*Exercise requirements*.
Below are entries to examine: work out how many lines contain the word "power", and give only that number.

####################

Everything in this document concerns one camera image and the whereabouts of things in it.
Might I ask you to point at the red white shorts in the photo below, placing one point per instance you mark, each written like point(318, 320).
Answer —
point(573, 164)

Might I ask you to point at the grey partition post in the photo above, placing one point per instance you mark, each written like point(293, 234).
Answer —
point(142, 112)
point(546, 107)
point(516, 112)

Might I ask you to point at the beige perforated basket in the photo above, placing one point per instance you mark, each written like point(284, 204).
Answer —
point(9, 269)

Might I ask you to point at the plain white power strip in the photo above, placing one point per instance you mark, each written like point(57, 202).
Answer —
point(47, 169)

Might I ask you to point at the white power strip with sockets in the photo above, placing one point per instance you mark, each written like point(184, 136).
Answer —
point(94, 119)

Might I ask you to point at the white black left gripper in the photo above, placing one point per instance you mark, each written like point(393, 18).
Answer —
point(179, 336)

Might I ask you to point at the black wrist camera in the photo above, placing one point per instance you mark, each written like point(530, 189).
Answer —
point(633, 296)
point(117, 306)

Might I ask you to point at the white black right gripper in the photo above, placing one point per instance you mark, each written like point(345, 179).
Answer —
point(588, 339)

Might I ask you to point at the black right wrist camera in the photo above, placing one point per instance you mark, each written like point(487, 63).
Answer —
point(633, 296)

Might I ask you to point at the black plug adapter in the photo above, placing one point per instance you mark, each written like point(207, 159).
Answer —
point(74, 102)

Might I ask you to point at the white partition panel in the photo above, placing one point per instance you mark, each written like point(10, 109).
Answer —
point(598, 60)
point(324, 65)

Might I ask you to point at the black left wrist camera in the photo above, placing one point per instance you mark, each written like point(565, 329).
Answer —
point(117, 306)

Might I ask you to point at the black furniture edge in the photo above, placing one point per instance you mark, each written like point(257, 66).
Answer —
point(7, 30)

####################

*Solved exercise*.
2